Leggerò presto i tuoi! 🙂
Grazie:-))
Una dichiarazione d’amore per la memoria, un passaggio di consegne generazionale descritto con garbo e tenerezza. Brava
Ho provato tanta tenerezza e dolcezza nello svolgimento di questo racconto. La tenerezza di chi continua a sperare che nel nonno si possa risvegliare la memoria perduta e dolcezza con la quale la nipote, attraverso la pianta del sambuco, si proietta nel futuro mantenendo un legame forte con il passato….”Non ricordo…”, dice tutto..

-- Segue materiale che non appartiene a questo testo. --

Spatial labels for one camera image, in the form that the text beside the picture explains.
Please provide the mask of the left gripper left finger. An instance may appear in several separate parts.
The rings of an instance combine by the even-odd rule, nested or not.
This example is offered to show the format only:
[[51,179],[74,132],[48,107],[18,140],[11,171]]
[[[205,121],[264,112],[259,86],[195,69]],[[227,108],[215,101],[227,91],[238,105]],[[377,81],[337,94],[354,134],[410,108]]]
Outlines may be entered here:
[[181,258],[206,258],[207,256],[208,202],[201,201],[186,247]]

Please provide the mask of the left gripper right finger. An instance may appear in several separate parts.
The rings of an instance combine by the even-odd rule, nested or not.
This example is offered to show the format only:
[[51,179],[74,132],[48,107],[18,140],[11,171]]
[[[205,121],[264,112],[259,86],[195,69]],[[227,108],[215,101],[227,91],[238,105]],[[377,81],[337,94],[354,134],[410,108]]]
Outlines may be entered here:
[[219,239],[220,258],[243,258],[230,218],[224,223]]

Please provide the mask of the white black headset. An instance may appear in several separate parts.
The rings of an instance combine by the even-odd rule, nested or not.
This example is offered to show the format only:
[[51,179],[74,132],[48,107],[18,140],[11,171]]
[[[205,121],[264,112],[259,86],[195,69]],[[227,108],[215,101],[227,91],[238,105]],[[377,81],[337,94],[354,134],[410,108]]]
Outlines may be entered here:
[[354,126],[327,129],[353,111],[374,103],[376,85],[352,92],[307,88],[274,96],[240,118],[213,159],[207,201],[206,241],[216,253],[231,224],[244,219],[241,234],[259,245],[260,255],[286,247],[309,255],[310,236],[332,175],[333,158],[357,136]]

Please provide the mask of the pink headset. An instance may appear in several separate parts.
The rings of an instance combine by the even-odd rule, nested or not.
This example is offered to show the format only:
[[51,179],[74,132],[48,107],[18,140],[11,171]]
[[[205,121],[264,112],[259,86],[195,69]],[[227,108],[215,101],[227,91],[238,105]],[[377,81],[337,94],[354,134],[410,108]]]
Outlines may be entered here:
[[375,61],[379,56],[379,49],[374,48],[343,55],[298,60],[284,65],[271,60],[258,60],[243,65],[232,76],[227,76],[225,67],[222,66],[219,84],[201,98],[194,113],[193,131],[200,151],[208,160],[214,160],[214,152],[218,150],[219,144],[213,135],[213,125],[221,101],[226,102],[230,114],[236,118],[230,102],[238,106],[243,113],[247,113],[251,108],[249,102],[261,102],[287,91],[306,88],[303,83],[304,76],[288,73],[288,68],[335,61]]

E’ proprio vero che i profumi, gli odori dell’infanzia o del passato abbiano un effetto evocativo. E’ una bella immagine, con il profumo di sambuco che lega due generazioni. Brava
Un racconto molto delicato che mostra le due facce dell’essere anziano: da una parte la preziosa memoria degli eventi di una vita, custodita però in una mente quasi inaccessibile, dall’altra il bisogno di cure che spesso viene vissuto dai più giovani come un peso. Raro ma non impossibile trovare una ragazza in grado di “sopportare” i tempi di un anziano, e di gioire dei piccoli momenti di lucidità. Il finale, quella volontà di riprovare a far riaffiorare i ricordi tramite i profumi, mostra un moto di speranza ingenua in netto contrasto con le affermazioni iniziali (“una lunga malattia che non avrebbe mai vinto”), sintomo di un sentimento sincero, al di là della banale accettazione della realtà.